Task directions
Beginning with the line that holds "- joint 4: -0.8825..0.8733" in the data below, give again every line through the one that holds "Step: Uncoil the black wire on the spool", exactly as written.
Data to process section start
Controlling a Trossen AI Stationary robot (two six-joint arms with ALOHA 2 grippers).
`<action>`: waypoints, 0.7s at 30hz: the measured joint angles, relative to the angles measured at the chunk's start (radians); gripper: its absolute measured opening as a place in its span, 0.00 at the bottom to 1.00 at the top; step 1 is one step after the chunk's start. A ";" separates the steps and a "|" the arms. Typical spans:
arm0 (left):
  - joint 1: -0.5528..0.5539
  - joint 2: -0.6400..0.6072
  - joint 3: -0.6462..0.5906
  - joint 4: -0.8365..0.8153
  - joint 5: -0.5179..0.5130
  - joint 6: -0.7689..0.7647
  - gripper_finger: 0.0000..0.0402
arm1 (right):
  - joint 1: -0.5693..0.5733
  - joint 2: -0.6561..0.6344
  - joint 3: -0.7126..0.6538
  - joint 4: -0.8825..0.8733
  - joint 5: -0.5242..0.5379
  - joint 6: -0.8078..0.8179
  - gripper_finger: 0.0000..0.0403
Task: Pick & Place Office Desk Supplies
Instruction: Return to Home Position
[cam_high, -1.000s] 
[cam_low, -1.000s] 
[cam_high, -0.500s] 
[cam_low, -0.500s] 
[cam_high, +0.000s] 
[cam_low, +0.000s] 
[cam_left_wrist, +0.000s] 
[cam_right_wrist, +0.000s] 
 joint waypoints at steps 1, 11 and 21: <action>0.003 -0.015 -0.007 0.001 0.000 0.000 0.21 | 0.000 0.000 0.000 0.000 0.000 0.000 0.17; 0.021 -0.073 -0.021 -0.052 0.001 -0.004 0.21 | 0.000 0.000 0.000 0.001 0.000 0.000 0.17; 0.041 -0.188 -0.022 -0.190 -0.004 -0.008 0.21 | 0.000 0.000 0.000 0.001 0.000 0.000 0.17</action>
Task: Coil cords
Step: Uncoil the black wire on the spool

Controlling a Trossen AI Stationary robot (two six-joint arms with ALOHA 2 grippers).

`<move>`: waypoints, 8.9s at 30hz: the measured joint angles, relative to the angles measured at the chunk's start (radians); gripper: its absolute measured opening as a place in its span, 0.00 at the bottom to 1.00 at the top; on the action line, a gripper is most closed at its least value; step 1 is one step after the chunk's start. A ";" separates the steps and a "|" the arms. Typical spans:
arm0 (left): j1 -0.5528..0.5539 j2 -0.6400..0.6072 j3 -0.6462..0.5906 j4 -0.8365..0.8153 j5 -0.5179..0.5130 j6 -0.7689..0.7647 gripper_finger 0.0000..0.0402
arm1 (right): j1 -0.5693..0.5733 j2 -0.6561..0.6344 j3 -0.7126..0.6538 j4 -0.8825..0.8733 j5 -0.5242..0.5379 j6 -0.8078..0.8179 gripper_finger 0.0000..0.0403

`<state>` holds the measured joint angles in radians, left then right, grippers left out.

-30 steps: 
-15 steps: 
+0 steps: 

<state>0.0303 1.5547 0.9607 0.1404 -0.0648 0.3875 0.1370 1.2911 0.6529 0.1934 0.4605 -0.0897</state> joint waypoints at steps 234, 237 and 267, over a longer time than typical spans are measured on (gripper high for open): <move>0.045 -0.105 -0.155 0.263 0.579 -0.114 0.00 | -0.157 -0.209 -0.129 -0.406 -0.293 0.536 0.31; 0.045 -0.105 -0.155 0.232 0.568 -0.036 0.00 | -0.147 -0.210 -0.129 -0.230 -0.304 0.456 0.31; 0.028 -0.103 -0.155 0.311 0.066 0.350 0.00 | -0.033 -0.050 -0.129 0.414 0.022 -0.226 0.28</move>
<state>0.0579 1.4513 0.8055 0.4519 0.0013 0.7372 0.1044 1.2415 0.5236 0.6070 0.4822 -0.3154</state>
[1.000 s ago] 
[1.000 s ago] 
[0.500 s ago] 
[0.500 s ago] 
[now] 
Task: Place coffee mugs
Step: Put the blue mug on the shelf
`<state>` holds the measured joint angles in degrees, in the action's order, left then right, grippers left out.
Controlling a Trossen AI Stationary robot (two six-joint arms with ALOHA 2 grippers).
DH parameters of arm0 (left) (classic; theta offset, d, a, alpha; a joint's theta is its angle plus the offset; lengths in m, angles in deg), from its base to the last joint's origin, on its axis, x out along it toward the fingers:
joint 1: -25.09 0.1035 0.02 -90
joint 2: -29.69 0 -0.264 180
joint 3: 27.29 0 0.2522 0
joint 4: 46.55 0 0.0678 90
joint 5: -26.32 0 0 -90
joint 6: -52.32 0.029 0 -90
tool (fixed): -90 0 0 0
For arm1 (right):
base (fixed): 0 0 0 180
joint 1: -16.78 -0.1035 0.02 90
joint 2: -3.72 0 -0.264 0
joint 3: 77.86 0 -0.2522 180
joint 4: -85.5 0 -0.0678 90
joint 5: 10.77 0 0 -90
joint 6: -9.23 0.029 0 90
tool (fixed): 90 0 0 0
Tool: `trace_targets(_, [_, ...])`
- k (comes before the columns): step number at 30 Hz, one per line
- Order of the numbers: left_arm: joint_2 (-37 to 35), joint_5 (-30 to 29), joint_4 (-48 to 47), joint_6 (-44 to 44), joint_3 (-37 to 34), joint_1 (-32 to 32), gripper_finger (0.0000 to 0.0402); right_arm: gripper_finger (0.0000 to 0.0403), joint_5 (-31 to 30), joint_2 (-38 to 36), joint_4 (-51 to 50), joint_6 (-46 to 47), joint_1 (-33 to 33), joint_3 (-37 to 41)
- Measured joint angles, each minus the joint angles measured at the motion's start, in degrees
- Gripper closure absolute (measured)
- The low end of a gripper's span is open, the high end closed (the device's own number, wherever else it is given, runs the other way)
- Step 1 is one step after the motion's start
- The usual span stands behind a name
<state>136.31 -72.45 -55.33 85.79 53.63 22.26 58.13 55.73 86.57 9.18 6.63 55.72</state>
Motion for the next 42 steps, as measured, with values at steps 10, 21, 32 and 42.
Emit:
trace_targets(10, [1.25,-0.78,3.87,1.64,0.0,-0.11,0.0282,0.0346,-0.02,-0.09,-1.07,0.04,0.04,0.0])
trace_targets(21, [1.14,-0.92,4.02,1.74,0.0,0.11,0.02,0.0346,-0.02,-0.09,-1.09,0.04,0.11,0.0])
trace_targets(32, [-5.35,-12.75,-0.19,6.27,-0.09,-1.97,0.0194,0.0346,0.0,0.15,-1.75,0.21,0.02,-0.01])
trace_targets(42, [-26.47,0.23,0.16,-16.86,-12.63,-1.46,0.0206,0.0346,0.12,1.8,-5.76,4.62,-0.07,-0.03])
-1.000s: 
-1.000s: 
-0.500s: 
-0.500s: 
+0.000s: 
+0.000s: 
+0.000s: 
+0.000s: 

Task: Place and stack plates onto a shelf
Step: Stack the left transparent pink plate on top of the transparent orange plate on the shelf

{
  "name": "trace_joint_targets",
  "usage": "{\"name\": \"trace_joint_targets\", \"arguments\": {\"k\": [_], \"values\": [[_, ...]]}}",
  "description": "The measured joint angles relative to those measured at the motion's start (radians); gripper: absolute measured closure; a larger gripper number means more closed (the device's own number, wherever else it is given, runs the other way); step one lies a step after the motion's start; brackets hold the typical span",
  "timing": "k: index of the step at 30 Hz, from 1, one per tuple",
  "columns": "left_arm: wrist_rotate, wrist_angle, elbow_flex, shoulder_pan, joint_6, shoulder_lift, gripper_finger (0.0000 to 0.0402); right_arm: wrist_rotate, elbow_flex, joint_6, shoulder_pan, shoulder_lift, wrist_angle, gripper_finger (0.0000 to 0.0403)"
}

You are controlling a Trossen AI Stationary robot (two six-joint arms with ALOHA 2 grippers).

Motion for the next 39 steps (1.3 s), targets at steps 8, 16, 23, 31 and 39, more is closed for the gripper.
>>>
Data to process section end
Answer section
  - joint 4: -0.8825..0.8733
  - joint 5: -0.5242..0.5379
  - joint 6: -0.8078..0.8179
  - gripper_finger: 0.0000..0.0403
Task: Pick & Place Office Desk Supplies
Instruction: Return to Home Position
[cam_high, -1.000s] 
[cam_low, -1.000s] 
[cam_high, -0.500s] 
[cam_low, -0.500s] 
[cam_high, +0.000s] 
[cam_low, +0.000s] 
[cam_left_wrist, +0.000s] 
[cam_right_wrist, +0.000s] 
 joint waypoints at steps 1, 11 and 21: <action>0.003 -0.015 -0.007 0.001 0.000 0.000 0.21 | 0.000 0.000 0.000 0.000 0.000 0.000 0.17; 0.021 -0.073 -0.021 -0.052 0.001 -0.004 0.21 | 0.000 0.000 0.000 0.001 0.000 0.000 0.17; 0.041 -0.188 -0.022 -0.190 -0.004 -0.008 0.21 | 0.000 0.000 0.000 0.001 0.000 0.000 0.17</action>
Task: Coil cords
Step: Uncoil the black wire on the spool

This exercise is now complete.